京福電気鉄道「北野白梅町」から歩いてすぐ。「北野の天神さん」と親しみを込めて呼ばれる「北野天満宮」が鎮座している。
ここは言わずと知れた文学・学問の神様である菅原道真公を祀った神社で、全国の「天満宮」「天神社」の総本社である。
今の季節になると受験生が多く集まり、合格のお礼をしたりこれからの幸運をお願いしたりと、境内は人で一杯だ。
絵馬掛所には、見たこともないほど多くの絵馬が山のように掛けられており、道真公の力にあやかりたいという強い思いがひしひしと伝わってくる。
さて、菅原道真公と言えば「東風吹かば匂ひおこせよ梅の花 主なしとて春を忘るな(拾遺和歌集)」という歌が有名な程、梅と縁が深い。
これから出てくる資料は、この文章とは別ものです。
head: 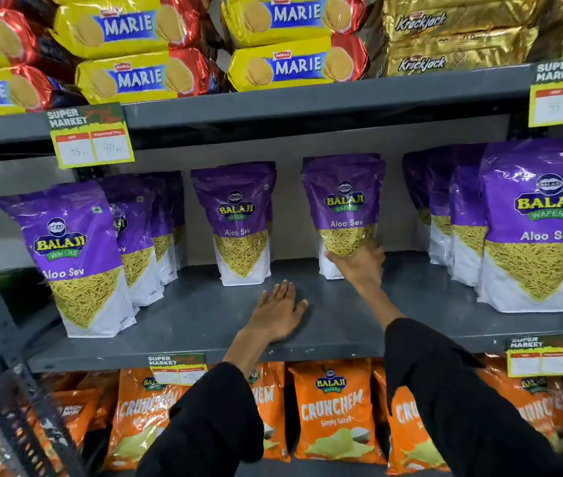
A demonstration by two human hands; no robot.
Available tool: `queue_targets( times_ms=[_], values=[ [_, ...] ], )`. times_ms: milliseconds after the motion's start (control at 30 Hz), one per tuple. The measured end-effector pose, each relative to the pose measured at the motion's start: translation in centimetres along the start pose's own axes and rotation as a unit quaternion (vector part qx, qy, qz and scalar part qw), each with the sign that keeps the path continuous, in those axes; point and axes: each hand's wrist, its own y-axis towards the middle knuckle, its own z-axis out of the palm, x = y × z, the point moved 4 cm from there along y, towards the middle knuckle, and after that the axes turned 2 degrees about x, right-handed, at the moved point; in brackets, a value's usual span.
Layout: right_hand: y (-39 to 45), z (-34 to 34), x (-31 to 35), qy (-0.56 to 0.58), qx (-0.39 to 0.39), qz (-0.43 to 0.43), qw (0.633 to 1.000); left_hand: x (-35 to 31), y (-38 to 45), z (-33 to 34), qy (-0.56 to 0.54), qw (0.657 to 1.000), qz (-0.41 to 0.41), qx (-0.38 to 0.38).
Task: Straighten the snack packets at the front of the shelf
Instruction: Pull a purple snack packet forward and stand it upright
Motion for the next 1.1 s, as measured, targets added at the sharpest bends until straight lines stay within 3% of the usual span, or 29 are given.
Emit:
queue_targets(
  times_ms=[467,1100],
  values=[
    [1.4,2.7,0.2,-0.015,-0.052,0.011,0.998,0.4,0.7,0.8,0.013,1.000,0.008,0.007],
    [-3.4,-0.6,0.7,-0.029,-0.053,-0.011,0.998,0.4,0.7,0.9,0.019,1.000,0.006,0.014]
  ],
)
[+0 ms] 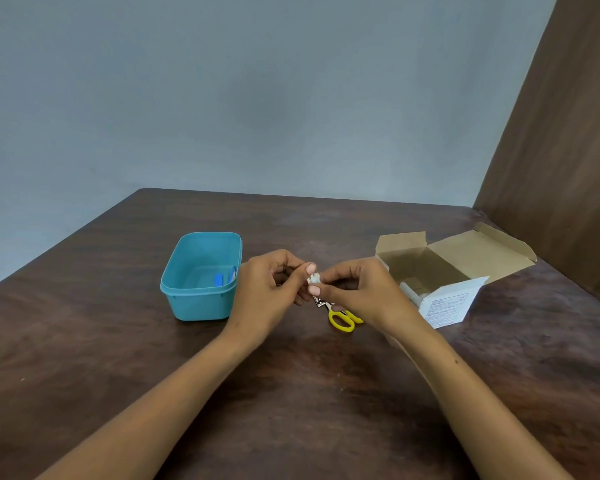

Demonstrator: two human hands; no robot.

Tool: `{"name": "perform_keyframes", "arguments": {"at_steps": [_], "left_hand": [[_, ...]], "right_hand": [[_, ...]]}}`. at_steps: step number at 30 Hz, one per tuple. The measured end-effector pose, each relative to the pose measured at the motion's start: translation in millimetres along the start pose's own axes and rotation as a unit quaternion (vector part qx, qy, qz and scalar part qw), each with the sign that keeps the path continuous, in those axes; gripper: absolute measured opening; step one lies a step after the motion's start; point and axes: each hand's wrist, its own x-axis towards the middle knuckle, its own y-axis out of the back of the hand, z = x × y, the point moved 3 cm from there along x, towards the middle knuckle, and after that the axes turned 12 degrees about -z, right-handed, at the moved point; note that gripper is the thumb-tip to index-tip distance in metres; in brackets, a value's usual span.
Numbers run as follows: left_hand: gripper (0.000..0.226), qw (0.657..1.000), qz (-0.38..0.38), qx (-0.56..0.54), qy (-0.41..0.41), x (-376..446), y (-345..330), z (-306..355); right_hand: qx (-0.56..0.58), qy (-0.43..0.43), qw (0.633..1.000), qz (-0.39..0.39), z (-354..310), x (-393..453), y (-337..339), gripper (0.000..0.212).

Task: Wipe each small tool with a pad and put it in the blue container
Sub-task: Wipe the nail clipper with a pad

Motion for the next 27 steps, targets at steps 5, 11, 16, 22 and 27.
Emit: {"name": "perform_keyframes", "arguments": {"at_steps": [5, 11, 16, 22, 27], "left_hand": [[0.014, 0.999, -0.003, -0.050, 0.015, 0.3, 0.3, 1.5], [0.015, 0.975, 0.011, -0.208, 0.083, -0.6, -1.0, -1.0], [0.012, 0.961, 0.002, -0.250, 0.114, -1.8, -4.4, -1.3], [0.010, 0.954, -0.038, -0.262, 0.143, -4.8, -11.5, 4.4], [0.014, 0.926, -0.070, -0.320, 0.187, -4.0, -12.7, 3.0]], "right_hand": [[0.103, -0.058, 0.991, -0.057, -0.8, -7.0, 4.8, 0.013], [0.208, -0.004, 0.976, 0.065, -2.3, -6.7, 1.8, 0.009], [0.213, 0.020, 0.974, 0.074, -2.1, -3.7, -0.7, 0.008], [0.186, 0.049, 0.974, 0.120, -2.5, -5.8, 12.7, 0.015], [0.122, 0.062, 0.982, 0.130, -3.6, -5.8, 13.6, 0.012]]}}
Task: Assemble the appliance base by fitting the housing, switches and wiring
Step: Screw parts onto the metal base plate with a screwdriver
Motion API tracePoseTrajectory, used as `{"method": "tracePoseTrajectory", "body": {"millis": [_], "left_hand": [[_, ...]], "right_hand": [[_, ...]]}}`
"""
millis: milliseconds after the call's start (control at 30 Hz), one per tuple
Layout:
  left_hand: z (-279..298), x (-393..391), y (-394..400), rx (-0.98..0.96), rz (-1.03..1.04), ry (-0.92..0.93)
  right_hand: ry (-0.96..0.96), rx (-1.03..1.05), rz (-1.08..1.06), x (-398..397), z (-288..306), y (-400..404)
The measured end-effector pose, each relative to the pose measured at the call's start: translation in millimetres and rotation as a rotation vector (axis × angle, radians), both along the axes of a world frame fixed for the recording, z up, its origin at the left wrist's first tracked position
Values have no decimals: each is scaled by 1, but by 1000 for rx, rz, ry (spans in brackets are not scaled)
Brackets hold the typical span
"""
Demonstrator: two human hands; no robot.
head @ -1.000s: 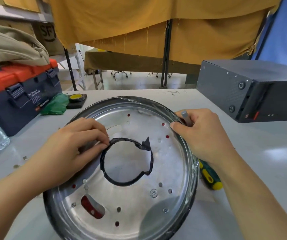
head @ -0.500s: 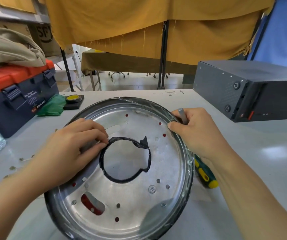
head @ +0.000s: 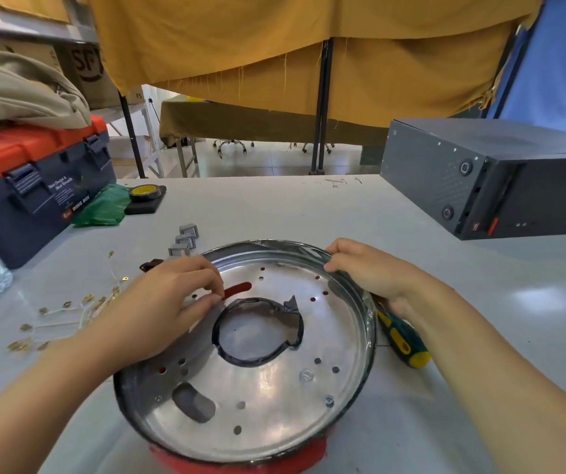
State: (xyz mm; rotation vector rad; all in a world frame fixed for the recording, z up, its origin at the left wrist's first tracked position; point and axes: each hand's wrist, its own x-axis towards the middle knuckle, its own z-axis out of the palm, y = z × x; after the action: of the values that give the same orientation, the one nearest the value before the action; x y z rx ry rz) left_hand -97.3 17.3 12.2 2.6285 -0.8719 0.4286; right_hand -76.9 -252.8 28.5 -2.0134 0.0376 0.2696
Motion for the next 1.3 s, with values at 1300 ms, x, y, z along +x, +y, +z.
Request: {"method": "tracePoseTrajectory", "body": {"millis": [1300], "left_hand": [[20,-46,-64,123,-289,-241]], "right_hand": [[-81,455,256,-23,6,-2]]}}
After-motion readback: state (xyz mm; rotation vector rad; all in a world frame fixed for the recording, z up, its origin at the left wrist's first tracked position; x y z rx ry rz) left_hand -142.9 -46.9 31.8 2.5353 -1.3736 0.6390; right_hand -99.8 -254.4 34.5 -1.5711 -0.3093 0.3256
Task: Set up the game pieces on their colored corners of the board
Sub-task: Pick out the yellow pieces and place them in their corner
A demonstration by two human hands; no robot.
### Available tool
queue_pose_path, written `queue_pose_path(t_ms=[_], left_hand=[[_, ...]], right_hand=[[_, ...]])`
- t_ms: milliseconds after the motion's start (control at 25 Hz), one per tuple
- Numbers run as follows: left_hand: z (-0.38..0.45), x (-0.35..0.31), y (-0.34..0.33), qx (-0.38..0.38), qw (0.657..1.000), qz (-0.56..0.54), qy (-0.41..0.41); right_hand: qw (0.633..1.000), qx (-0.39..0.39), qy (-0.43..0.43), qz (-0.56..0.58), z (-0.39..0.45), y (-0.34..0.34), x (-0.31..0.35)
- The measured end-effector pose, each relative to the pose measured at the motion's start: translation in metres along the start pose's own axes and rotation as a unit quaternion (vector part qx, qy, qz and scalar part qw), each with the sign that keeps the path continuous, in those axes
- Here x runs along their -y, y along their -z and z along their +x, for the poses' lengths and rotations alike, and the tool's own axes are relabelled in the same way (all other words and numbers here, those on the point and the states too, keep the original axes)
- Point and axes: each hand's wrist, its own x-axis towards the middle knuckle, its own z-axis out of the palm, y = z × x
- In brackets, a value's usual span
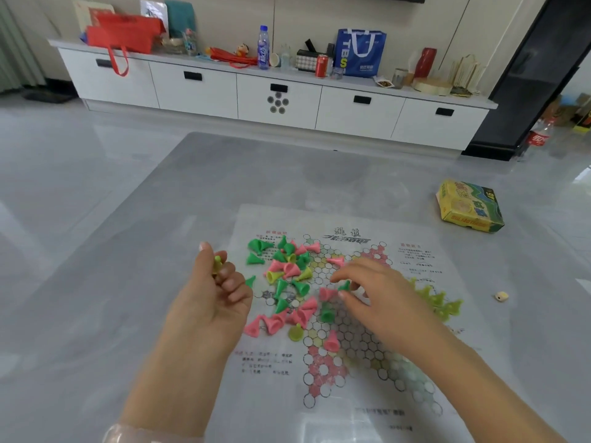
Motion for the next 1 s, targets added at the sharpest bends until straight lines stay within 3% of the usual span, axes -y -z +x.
queue_pose_path(t_ms=[320,520,680,880,1000], left_hand=[[0.002,-0.015,0.008,-0.027,0.993,-0.112,-0.015],[0.001,-0.022,0.009,-0.027,0.992,-0.122,-0.007],[0.000,-0.022,0.009,-0.015,0.992,-0.126,-0.013],[0.002,-0.019,0.010,-0.016,0.994,-0.104,-0.015],[0.002,-0.016,0.009,-0.035,0.994,-0.101,0.005]], right_hand=[[0.984,0.111,0.067,-0.121,0.062,-0.027,0.020],[0.982,0.088,0.110,-0.128,0.074,-0.022,0.041],[0.965,0.156,0.130,-0.166,0.084,-0.032,0.054],[0.955,0.158,0.141,-0.208,0.094,-0.037,0.054],[0.969,0.147,0.127,-0.151,0.090,-0.028,0.060]])
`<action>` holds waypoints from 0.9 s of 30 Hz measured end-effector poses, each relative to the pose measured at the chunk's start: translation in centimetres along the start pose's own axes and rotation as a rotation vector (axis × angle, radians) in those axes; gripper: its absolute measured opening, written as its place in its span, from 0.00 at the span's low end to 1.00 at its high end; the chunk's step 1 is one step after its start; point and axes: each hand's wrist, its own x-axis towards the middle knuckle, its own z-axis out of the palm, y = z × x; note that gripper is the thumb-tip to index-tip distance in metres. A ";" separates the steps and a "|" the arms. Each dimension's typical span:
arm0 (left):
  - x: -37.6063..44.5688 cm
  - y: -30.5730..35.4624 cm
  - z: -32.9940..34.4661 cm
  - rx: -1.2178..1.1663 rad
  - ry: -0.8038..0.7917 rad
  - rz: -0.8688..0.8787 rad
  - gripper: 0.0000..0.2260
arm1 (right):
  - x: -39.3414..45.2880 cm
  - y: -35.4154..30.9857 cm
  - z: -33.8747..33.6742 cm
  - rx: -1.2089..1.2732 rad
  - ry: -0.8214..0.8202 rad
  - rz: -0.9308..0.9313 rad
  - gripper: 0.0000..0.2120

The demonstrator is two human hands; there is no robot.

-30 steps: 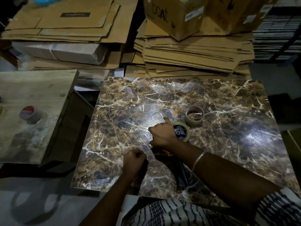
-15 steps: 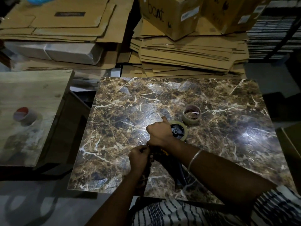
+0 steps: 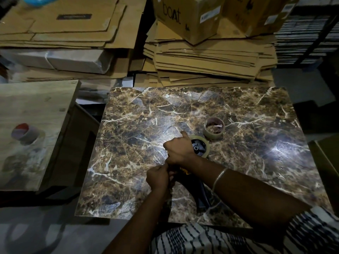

それに由来し、北野天満宮の境内には多くの梅の木が植えられている。
赤に白、一重に八重咲きのもの。様々な種類の梅が一堂に集まっており、ほのかな甘い香りで我々を楽しませてくれるのだ。
早咲きのものは正月明けから開花するという。3月4日時点ではだいぶ咲きそろっていたが、まだ蕾のものもあったので下旬まで楽しめそうだ。
天満宮では2月から3月末頃まで、梅苑を公開している。お茶菓子付きなので、のんびりと梅を眺めるのもいい。
またこの梅の時期に合わせて宝物殿も開館している。(年に数回開館)
菅原道真公の生涯を描いた、国宝の「北野天神縁起絵巻・承久本」が展示されることもあるので、立ち寄ってみたい。
紅葉の季節、正月などにも行事があって賑わいをみせる北野天満宮だが、やはり梅の季節が一番。
優しい梅の香りにほっとしながら、間もなくやって来る春に人々が思いを寄せていた。